Security firms continue to sprout, watered by investors looking to capitalize on technology that counters security threats. One of the latest is Awake Security, which popped out of stealth mode with more than $30 million in total funding.

The Silicon Valley-based firm (is there really any other place?) has spent the past two years refining its automated data modeling platform. That work was conducted under the financial umbrella of initial investor Greylock Partners and second-round investor Bain Capital Ventures.

Awake Security used its quiet time and funding to develop its security analytics platform that uses machine learning and data science to automate the data analytics process.

The platform uses automation to capture and process data in a network. It leverages patterns, problem solving, and machine learning to build a data model designed to identify and track devices, users, and domains. Real people can then use a “human-friendly vocabulary” to investigate captured data. Results of that human interaction are then captured for use in future data processing and investigations.

Awake explained its platform includes an analytics hub that resides on-premise at an organization or cloud environment, and a back-end system hosted in Awake’s cloud. The back-end system feeds monitoring, software upgrades, and intelligence updates to the analytics hub.

“When it comes time for a security analyst to roll up their sleeves and dive into an incident, the flood of event information from security tools can be more distracting than helpful,” said Eric Ogren, senior security analyst at 451 Research, in a statement. “The network doesn’t lie, so tapping into network data, automating the analysis and presenting it in a way that will help connect the dots will make a significant impact in empowering analysts to more efficiently clear investigations.”

Gartner recently predicted that penetration tests conducted by machine-learning-based platforms will increase from basically none in 2016, to 10 percent by 2020.

“Penetration testing today utilizes some level of automation, but still has a high degree of human involvement,” the firm explained. “However, machine learning has evolved to real-life applications. This means penetration tests can be done at the speed of a machine instead of being restricted to the rate of thinking a human can offer.”

Awake Security said initial testing showed a tenfold productivity improvement. The company noted it has worked with leaders at Fortune 500 companies to refine the platform, with clothing retailer Gap providing a testimonial on Awake’s website.

Awake Security touted the experience of its leadership team in understanding current deficiencies in security models. Those members come from the likes of ArcSight, CipherCloud, Cylance, FireEye, Foundstone, IntruVert, Netwitness, Nicira, and PolyServe.

As part of their investments, Greylock partner Asheem Chandna, and Bain Capital managing director Enrique Salem, have joined Awake’s board of directors.

Security Funding

The Awake Security funding and launch comes on the heels of a number of new investments and deals in the security space.

Security startup Corelight came out of the dark this week, scoring $9.2 million in funding for its network visibility software based on the Bro open-source monitoring framework. Bro garners its name as a reference to George Orwell’s “Big Brother.”
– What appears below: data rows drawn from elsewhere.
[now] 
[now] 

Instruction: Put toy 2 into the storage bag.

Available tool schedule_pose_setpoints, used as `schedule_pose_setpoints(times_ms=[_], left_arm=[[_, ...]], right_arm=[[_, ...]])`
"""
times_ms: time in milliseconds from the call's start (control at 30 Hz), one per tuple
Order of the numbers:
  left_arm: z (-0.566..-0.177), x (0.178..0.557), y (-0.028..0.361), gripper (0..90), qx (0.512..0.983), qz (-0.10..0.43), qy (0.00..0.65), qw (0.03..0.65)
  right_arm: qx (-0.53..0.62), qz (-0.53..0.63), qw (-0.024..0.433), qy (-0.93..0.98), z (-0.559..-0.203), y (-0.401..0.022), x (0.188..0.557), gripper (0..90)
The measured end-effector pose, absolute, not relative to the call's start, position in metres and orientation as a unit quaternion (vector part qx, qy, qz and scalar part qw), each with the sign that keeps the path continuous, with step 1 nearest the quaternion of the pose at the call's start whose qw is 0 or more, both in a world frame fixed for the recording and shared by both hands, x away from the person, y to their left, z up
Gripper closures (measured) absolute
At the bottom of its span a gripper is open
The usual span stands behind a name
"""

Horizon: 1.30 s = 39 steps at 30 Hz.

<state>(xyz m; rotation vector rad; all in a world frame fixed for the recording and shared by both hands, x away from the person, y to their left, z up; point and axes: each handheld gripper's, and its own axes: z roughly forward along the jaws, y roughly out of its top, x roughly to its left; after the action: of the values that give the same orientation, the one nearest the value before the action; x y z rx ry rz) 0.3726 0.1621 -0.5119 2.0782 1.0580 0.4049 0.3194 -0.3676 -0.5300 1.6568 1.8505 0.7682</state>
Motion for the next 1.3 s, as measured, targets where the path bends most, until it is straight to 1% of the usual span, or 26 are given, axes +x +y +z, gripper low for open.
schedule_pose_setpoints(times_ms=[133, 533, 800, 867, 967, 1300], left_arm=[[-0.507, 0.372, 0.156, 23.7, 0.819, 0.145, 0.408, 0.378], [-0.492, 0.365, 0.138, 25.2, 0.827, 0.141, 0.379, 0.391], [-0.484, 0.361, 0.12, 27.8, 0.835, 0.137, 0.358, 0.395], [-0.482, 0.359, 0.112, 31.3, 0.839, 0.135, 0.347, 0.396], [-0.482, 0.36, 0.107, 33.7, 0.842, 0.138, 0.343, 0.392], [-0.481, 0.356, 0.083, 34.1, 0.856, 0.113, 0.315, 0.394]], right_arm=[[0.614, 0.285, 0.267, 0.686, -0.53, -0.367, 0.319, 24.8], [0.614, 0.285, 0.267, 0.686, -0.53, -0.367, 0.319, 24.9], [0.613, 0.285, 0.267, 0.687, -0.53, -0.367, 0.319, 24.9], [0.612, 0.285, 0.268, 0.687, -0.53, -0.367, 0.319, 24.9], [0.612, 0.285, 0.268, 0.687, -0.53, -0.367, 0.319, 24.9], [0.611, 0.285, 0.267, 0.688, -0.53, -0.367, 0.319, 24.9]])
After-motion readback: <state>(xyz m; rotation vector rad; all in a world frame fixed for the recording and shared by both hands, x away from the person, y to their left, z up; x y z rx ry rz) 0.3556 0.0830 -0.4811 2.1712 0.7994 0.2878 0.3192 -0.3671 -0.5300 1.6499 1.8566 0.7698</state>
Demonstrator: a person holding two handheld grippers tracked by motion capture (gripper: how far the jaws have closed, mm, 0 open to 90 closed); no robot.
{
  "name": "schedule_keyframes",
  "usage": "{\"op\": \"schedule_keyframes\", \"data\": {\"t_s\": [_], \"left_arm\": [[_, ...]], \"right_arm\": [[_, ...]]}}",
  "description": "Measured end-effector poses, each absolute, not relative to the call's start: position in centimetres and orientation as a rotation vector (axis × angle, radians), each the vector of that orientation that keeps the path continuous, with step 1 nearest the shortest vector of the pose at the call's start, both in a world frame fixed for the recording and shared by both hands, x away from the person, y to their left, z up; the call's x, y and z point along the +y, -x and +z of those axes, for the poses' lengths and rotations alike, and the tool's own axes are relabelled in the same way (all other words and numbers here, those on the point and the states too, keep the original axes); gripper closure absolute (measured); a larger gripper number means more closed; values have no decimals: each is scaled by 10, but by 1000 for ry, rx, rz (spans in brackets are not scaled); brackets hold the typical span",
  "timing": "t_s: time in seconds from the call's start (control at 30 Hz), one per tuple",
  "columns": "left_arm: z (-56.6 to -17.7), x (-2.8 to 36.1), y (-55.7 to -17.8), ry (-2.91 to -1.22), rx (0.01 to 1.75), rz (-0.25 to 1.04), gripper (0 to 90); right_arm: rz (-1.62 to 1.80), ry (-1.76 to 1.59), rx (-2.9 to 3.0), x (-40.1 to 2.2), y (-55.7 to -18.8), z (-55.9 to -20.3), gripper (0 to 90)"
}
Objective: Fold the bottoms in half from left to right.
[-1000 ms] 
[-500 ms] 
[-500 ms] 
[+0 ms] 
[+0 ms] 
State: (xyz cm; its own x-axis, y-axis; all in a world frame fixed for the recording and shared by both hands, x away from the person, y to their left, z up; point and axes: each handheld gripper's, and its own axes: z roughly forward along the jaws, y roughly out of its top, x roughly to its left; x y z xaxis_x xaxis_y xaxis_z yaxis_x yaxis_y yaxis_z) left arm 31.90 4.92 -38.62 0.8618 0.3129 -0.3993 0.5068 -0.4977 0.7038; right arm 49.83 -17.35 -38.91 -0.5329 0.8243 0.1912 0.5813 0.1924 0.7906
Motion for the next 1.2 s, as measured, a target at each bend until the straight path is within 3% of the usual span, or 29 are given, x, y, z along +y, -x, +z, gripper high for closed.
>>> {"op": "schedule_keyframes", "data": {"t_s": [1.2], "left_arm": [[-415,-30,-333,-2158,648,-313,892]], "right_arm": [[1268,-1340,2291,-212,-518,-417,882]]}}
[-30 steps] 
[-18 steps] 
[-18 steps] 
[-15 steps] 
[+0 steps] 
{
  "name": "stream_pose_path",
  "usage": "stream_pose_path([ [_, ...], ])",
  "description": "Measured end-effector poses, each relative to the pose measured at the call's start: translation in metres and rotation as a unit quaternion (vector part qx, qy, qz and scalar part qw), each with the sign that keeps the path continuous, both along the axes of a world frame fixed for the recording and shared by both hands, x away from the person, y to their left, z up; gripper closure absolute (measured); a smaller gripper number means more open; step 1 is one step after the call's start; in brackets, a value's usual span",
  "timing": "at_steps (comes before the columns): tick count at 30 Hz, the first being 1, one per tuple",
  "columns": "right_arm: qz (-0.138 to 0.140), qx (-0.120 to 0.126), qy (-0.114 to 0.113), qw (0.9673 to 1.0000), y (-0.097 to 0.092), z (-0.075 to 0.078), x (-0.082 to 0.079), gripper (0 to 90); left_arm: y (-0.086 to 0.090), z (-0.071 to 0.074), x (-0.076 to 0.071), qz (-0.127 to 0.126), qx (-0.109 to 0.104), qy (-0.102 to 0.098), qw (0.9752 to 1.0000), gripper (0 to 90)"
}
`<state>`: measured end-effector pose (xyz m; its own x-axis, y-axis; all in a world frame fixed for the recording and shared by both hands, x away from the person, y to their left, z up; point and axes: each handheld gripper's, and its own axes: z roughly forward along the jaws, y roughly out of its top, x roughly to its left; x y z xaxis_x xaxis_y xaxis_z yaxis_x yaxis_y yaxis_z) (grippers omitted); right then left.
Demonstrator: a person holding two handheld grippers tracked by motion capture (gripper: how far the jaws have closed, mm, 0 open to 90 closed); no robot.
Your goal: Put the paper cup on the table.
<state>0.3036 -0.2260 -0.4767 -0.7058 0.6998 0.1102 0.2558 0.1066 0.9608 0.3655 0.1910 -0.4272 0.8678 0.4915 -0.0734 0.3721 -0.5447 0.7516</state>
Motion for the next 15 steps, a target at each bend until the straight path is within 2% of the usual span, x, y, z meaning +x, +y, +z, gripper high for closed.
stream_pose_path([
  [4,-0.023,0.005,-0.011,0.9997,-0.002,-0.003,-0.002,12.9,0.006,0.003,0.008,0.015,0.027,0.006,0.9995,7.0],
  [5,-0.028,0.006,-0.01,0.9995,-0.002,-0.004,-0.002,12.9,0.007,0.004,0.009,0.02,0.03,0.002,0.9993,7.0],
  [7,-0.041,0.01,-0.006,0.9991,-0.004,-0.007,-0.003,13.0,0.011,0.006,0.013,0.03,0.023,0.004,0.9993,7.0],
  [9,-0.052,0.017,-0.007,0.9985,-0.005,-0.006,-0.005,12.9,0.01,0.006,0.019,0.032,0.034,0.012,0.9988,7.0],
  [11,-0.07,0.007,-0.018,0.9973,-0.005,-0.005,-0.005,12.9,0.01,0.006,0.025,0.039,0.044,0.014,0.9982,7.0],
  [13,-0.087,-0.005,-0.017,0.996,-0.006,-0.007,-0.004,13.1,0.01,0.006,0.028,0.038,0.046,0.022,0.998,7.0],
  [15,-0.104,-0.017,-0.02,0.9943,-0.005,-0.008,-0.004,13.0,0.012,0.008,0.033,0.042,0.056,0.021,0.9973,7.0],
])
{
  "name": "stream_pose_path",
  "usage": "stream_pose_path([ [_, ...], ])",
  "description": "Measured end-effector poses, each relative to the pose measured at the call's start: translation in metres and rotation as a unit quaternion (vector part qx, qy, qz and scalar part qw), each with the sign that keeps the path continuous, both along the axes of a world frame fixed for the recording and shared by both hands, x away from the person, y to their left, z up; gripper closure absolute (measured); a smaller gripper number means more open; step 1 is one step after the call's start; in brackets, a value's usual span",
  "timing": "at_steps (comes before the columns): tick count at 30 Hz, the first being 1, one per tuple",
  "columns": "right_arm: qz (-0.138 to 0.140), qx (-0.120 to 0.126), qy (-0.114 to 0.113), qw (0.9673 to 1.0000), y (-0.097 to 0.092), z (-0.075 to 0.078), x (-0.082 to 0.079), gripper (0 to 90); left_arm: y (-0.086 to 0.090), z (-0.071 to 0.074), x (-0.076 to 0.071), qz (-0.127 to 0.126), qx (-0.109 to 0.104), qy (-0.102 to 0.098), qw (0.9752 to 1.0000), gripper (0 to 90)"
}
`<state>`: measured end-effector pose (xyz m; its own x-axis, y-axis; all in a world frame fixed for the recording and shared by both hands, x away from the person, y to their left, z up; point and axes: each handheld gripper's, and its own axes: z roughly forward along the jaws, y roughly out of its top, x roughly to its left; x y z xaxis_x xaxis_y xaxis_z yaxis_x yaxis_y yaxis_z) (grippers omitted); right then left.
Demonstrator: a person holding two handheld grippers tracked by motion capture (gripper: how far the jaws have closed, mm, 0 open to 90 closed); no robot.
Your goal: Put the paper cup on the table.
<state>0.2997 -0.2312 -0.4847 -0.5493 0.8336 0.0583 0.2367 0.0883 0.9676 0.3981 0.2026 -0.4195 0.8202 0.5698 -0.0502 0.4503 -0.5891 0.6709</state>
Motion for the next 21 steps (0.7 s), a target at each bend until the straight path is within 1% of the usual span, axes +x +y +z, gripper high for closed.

Cisco last week announced plans to acquire Observable Networks for an undisclosed amount. Observable provides cloud-native network forensics security applications, delivered as a service.

Cloud security firm HyTrust noted earlier this month that it raised $36 million in Series E funding. The latest round was led by Advance Venture Partners with participation from existing venture investors Sway Ventures, Epic Ventures, Vanedge Capital, and Trident Capital, and strategic investors Cisco, Fortinet, Intel, and VMware.

HyTrust said it would use some of those new proceeds to help fund its acquisition of DataGravity. The firm created a a virtual appliance designed to identify and classify data and tag workloads to ensure security policy enforcement for data access, encryption, and key management.